Paradigma keagamaan haruslah diubah dari sekadar
memperbincangkan berbagai persoalan ajaran mana yang benar (orthodoxy) menuju
kepada tindakan mana yang benar (orthopraxis). Pemahaman keagamaan harus
dibangun dari pendekatan yang komprehensif dari sisi aspektual, dimensional,
bahkan multidimensional. Sebab, selain mempunyai doktrin teologis-normatif,
agama juga berkaitan erat dengan “tradisi” yang tidak bisa dipisahkan dari
faktor human construction, yang salah satunya terkait hubungan manusia dengan
lingkungan.
Di sinilah pentingnya
menghadirkan kosmosentrisme religius, di mana manusia harus mentransformasikan
persaudaraan (ukhuwah) terhadap alam dengan penuh kepedulian dan keakraban.

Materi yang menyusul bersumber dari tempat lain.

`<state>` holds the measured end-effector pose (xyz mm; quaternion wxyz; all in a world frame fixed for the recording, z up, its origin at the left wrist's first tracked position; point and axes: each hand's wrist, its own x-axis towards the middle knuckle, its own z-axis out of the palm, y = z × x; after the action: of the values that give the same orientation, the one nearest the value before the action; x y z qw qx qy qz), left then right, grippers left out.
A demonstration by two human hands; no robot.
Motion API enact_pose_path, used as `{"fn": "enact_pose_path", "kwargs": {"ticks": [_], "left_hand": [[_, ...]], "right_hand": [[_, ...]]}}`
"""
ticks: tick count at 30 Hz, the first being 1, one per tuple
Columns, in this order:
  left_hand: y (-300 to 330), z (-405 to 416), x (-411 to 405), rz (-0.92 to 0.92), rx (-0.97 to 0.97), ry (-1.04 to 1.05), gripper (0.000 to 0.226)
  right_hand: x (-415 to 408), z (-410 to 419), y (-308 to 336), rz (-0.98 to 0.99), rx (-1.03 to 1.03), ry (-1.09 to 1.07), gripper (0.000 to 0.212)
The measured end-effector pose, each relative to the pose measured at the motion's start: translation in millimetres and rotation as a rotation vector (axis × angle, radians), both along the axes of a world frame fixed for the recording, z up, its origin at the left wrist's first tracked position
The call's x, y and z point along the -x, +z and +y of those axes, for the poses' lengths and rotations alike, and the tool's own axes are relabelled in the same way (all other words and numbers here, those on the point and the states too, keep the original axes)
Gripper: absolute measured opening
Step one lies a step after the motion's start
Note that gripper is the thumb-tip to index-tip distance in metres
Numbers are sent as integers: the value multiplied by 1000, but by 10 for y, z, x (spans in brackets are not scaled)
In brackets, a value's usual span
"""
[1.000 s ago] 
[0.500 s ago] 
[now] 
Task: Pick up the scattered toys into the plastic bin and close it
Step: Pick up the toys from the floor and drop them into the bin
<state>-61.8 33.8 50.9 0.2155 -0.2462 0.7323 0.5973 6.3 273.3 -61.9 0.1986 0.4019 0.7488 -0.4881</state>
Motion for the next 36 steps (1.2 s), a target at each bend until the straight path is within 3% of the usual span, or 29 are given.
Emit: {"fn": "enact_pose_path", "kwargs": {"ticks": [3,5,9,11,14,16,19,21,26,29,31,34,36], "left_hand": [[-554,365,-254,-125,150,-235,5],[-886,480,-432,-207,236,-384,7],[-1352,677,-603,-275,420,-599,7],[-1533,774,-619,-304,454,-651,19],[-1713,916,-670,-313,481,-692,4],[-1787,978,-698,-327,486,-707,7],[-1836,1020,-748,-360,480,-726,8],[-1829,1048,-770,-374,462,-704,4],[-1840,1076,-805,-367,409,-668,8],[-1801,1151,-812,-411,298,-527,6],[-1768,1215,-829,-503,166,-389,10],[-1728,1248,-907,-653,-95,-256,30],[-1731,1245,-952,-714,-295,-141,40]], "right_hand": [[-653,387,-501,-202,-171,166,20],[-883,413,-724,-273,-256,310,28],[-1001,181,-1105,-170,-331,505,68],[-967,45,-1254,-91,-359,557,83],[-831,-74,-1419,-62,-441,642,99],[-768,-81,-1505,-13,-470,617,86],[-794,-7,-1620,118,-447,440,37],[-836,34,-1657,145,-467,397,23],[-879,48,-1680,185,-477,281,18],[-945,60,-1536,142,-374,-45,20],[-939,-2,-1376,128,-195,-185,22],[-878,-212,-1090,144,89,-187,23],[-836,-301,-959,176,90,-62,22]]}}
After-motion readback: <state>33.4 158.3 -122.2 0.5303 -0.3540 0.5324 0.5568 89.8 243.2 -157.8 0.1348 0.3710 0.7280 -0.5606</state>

Agamawan harus mampu mengkomunikasikan bahasa agama dengan realitas kebatilan
yang terjadi di sekitarnya, khususnya dalam menjaga lingkungan hidup. Penegasan
al-Qur’an yang sering kali menyebut “iman” dan “amal saleh” secara bersamaan,
mengisyaratkan bahwa kesempurnaan iman bisa dicapai saat keyakinan seorang
hamba menyatu dengan pembelaan atas kepentingan kemanusiaan.